* Activity
Return every line from the records below with the string "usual".

* Listed entries
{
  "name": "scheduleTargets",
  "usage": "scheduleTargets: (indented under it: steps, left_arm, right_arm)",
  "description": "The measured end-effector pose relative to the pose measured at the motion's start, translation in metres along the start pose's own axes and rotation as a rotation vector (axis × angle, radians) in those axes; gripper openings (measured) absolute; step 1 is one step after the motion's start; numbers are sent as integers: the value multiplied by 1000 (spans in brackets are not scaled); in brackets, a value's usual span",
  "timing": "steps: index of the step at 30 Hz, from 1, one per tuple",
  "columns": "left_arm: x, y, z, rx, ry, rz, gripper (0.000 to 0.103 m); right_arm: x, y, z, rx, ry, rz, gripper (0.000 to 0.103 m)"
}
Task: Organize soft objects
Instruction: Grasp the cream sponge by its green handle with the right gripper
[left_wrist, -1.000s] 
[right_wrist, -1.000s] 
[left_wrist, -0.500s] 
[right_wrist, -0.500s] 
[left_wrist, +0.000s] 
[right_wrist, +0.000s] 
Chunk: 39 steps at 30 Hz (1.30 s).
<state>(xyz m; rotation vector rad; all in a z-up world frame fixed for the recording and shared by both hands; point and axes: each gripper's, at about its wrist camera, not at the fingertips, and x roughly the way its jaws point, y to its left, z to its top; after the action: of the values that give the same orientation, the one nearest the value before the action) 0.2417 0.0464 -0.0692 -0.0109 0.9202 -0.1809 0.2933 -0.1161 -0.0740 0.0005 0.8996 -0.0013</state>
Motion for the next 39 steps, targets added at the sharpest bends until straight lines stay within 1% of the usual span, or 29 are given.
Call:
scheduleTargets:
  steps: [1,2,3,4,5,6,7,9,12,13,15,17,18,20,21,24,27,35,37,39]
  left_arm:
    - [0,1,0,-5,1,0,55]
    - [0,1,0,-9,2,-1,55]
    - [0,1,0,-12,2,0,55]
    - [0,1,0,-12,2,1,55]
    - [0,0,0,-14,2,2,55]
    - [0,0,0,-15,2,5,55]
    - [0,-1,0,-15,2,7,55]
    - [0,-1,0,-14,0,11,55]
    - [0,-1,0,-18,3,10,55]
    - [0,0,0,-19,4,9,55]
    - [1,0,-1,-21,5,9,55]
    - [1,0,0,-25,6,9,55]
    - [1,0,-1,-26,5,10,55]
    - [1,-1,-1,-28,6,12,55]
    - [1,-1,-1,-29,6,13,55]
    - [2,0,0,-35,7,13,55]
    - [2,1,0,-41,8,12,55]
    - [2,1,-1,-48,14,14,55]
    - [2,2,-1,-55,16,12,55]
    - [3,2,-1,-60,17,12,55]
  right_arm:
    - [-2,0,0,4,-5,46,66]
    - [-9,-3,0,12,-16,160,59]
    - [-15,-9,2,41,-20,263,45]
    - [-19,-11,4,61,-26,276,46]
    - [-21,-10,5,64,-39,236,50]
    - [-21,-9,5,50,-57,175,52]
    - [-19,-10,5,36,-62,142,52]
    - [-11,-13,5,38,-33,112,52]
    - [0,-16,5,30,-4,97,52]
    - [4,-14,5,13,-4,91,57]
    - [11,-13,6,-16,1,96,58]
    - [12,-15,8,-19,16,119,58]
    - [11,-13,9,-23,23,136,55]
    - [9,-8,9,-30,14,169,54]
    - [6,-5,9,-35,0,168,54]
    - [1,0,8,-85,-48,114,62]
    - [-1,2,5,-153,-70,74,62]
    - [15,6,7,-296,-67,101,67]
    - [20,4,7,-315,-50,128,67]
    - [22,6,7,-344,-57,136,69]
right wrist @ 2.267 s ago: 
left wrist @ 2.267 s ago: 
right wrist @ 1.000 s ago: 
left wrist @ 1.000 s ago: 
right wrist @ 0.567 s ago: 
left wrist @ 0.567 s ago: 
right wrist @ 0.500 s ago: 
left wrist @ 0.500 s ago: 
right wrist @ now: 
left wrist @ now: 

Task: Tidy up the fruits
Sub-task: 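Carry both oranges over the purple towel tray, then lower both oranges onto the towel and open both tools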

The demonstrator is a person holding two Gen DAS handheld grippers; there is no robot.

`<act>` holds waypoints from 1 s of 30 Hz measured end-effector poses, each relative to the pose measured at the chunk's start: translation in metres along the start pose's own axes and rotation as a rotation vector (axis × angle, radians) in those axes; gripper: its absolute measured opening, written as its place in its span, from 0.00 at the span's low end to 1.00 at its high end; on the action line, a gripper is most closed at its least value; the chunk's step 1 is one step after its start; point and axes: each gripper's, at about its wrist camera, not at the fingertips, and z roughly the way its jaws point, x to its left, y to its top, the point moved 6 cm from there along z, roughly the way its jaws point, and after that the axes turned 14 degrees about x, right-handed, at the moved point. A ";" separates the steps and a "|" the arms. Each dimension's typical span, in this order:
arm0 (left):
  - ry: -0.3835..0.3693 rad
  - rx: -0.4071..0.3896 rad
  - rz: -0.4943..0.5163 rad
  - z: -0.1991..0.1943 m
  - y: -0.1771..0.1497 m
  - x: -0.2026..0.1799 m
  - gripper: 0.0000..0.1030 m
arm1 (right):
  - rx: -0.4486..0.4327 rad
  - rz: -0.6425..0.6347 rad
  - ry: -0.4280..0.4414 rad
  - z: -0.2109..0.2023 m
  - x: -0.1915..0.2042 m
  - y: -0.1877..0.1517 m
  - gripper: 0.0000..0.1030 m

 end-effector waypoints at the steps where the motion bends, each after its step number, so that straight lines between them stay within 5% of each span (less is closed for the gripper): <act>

* Exercise solution
  "description": "The measured end-effector pose relative to the pose measured at the motion's start, translation in metres along the start pose's own axes and rotation as a rotation vector (axis × angle, radians) in those axes; gripper openings (measured) absolute; step 1 is one step after the motion's start; numbers are sent as integers: the value multiplied by 1000 (spans in brackets are not scaled); in brackets, a value's usual span",
Motion for the next 39 steps, targets added at the sharpest bends until straight lines stay within 1% of the usual span, or 29 are given.

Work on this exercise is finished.